▸ **To do**: Please output the listing below character for character and omit the images.

▸ **Raw data**:
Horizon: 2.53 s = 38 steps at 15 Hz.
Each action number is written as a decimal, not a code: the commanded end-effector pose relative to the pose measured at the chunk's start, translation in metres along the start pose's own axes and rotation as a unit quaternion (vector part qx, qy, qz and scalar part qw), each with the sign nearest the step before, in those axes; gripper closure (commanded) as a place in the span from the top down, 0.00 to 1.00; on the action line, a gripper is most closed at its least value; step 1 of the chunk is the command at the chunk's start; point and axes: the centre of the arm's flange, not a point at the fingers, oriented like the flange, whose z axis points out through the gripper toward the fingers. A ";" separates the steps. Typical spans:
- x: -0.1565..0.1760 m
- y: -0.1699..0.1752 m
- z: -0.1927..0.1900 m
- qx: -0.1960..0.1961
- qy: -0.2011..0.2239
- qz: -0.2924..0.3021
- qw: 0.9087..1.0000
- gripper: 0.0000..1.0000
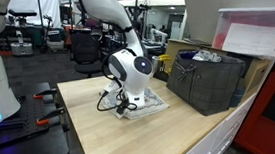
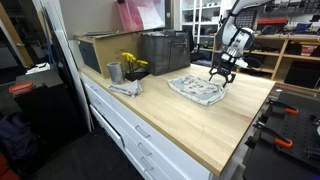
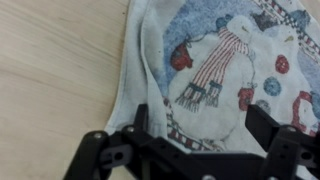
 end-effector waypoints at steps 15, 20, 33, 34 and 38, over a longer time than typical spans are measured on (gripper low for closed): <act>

▸ **Exercise answer**:
Horizon: 2.53 s = 38 steps at 15 Hz.
Each action number is written as a decimal, not a code: the commanded end-effector pose relative to the pose measured at the chunk's start, translation in metres along the start pose's own axes and rotation as a unit quaternion (vector part qx, qy, qz and scalar part qw), each with the sign nearest the step before, in those axes; gripper closure (commanded) as a place in the span from the top down, 0.00 to 1.00; on the action line, a gripper is most closed at its least value; step 1 of the chunk is the command at the chunk's start; point and axes: the centre of the arm's flange, not a point at the fingers, oriented like the flange, whose z axis points out through the gripper toward the fingers. A ";" separates the steps. Typical spans:
- x: -0.1565..0.1760 m
- y: -0.1699..0.1752 m
- z: -0.1927..0.1900 m
- qx: -0.1960..0.1961
- qy: -0.2011..0.2239
- qz: -0.2924..0.3021
- qw: 0.9087..1.0000
- gripper: 0.0000..1.0000
 end-effector waypoints at steps 15, 20, 33, 34 and 38, over a longer time than typical spans are measured on (gripper low for closed): <act>

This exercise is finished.